● Activity: Restate word for word the lines of the entries below, starting with the line that holds "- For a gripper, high" and ending with the line that holds "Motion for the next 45", and no others.

● Data extract:
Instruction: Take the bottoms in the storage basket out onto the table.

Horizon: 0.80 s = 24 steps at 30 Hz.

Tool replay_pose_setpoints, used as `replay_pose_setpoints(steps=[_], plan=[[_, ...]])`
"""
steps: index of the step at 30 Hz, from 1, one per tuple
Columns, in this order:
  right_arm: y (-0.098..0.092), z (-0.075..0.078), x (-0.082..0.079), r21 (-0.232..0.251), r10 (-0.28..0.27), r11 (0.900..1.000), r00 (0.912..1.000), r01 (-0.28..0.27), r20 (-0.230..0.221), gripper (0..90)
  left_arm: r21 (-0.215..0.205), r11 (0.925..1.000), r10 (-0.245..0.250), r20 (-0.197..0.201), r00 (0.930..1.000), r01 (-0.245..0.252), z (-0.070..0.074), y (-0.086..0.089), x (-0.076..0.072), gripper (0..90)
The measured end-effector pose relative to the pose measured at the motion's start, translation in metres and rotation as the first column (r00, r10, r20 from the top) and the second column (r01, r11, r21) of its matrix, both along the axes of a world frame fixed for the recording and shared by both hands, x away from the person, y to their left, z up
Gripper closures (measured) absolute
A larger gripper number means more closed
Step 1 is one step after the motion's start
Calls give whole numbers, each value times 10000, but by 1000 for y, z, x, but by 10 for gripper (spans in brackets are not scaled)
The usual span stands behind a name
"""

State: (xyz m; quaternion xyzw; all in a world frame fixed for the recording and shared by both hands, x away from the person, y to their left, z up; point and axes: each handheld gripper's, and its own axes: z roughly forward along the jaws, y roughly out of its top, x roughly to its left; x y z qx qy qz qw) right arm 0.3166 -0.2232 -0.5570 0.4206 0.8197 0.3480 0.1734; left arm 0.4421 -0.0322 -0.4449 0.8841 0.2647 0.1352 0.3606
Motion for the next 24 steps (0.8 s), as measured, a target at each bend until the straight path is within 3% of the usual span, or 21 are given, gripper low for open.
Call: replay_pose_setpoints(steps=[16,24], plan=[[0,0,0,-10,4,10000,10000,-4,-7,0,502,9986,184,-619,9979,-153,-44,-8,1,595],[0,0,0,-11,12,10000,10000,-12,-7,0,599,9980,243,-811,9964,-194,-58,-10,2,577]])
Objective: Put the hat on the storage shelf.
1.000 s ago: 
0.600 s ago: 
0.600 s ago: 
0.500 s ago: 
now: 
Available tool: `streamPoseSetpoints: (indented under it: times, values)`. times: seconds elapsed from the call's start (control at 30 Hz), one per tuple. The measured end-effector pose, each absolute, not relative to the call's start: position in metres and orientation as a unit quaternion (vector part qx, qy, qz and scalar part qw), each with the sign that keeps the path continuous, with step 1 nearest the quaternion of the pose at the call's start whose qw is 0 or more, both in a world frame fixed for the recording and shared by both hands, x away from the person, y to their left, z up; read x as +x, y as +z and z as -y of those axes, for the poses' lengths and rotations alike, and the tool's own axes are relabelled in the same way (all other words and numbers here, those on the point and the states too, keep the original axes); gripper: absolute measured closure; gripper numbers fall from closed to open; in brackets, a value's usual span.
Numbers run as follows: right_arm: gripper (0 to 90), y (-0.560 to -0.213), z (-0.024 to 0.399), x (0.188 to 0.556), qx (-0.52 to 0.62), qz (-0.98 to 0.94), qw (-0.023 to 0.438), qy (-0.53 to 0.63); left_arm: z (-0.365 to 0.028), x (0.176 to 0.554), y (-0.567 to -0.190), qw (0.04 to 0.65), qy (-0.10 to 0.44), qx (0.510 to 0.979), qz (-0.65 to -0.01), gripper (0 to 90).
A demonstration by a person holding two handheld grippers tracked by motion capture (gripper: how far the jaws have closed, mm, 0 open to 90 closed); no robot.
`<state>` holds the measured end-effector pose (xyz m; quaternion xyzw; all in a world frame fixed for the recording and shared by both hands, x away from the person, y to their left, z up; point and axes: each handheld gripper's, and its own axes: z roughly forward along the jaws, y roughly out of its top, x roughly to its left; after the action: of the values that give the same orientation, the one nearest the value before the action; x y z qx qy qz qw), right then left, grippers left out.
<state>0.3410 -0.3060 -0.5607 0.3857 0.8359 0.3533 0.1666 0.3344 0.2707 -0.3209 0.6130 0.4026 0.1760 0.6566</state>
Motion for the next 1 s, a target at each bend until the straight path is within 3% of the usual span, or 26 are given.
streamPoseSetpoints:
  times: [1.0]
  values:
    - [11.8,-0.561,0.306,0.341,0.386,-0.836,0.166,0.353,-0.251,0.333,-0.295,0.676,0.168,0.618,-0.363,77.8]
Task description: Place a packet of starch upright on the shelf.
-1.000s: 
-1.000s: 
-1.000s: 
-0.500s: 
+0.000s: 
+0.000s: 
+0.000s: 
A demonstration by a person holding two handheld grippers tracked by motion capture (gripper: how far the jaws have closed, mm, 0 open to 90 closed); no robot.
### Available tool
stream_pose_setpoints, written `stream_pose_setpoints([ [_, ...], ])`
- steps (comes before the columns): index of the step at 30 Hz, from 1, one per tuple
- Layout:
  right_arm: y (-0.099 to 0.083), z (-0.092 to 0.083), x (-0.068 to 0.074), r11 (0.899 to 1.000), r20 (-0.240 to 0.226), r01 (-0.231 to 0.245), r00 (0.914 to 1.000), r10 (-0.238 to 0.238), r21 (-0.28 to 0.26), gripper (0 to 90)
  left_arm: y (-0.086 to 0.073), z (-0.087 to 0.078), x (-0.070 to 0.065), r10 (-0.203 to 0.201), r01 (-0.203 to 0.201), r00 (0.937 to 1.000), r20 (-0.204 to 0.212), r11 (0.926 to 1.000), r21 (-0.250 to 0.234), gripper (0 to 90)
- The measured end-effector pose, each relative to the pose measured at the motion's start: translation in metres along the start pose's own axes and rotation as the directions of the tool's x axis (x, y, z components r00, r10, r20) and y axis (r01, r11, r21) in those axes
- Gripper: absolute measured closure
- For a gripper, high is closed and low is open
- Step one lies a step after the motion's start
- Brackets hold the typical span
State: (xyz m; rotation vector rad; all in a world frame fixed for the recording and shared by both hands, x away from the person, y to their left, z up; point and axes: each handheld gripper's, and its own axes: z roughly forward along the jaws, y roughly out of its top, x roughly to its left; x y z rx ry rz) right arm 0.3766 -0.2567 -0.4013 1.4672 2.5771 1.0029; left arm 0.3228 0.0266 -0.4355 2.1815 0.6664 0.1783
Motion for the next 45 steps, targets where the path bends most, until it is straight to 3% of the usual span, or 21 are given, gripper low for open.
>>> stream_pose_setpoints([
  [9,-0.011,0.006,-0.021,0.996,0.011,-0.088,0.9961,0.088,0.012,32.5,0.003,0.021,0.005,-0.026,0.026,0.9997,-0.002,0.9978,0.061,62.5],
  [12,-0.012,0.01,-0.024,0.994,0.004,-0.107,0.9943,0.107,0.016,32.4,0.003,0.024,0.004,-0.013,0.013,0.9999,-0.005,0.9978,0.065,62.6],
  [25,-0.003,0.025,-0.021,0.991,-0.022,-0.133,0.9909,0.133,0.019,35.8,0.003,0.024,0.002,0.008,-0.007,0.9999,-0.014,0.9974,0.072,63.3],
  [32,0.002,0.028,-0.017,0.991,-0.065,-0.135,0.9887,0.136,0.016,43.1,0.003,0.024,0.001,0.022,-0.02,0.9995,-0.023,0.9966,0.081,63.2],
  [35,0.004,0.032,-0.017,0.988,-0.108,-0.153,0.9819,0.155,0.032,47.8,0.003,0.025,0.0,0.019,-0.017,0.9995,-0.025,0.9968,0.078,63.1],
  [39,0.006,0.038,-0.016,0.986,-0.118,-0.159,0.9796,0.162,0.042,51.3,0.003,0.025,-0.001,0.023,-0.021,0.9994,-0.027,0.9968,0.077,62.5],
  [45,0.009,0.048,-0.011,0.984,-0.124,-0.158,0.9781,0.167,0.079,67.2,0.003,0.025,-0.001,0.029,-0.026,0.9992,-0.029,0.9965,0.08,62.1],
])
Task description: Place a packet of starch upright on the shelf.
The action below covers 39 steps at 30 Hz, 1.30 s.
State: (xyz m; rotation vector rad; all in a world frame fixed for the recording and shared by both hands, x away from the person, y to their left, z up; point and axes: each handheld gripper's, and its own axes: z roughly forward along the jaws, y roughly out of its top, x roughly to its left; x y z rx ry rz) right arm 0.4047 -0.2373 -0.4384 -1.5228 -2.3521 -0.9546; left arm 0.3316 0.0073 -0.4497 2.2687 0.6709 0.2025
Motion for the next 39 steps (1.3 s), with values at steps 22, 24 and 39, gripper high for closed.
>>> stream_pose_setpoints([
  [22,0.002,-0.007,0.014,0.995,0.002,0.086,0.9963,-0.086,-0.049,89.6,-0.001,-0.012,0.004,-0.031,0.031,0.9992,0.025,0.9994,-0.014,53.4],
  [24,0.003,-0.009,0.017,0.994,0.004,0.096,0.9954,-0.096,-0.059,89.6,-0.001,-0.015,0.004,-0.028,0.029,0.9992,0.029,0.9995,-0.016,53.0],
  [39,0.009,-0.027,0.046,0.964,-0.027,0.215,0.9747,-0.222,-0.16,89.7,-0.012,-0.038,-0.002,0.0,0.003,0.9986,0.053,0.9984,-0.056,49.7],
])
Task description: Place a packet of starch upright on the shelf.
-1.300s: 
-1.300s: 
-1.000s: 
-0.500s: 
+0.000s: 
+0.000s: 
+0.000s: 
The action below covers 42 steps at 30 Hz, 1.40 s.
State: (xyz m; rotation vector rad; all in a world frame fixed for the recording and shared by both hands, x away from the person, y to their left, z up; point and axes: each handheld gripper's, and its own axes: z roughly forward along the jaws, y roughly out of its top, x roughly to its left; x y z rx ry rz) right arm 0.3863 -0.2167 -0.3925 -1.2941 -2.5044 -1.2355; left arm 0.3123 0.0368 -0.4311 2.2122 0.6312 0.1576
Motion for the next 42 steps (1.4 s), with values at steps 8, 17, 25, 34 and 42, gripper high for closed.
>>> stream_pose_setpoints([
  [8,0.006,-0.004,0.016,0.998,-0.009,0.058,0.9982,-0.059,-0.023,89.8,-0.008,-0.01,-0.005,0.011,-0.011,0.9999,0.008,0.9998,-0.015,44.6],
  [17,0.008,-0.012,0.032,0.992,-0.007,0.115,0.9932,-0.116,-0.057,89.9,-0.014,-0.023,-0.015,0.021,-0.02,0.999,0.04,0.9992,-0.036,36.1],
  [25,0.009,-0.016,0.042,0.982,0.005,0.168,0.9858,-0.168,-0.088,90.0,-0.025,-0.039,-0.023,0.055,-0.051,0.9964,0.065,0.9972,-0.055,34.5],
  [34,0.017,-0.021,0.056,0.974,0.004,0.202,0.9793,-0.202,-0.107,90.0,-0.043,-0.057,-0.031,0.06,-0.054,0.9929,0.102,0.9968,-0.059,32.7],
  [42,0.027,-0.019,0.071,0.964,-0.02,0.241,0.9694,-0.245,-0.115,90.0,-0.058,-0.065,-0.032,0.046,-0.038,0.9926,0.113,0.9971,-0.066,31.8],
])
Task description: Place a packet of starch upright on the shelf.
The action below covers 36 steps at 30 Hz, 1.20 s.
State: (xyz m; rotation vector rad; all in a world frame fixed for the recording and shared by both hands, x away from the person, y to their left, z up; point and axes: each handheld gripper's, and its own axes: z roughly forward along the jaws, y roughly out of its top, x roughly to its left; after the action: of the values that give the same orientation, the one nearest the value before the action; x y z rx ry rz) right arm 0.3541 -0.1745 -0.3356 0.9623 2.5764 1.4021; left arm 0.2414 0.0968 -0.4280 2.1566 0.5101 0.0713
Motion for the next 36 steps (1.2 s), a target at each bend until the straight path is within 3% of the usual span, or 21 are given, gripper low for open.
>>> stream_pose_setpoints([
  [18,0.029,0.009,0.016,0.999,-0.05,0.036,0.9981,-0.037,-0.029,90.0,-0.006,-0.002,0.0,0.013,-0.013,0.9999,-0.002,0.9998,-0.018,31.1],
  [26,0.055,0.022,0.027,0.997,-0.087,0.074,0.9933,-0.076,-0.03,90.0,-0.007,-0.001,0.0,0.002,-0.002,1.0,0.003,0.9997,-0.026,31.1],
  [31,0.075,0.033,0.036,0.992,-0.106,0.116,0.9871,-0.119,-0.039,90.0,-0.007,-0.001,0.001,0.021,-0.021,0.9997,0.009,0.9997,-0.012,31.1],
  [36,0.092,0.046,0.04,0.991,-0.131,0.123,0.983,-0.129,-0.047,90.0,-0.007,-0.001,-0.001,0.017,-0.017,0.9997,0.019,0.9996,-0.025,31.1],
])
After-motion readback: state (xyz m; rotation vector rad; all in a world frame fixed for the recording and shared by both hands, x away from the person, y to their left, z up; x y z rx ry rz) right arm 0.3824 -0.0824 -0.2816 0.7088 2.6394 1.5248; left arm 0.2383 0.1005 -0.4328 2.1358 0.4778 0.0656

● Your solution:
- For a gripper, high is closed and low is open
- Step one lies a step after the motion's start
- Brackets hold the typical span
State: (xyz m; rotation vector rad; all in a world frame fixed for the recording and shared by both hands, x away from the person, y to their left, z up; point and axes: each handheld gripper's, and its own axes: z roughly forward along the jaws, y roughly out of its top, x roughly to its left; x y z rx ry rz) right arm 0.3766 -0.2567 -0.4013 1.4672 2.5771 1.0029; left arm 0.3228 0.0266 -0.4355 2.1815 0.6664 0.1783
Motion for the next 45 steps, targets where the path bends most, until it is straight to 3% of the usual span, or 21 are given, gripper low for open.

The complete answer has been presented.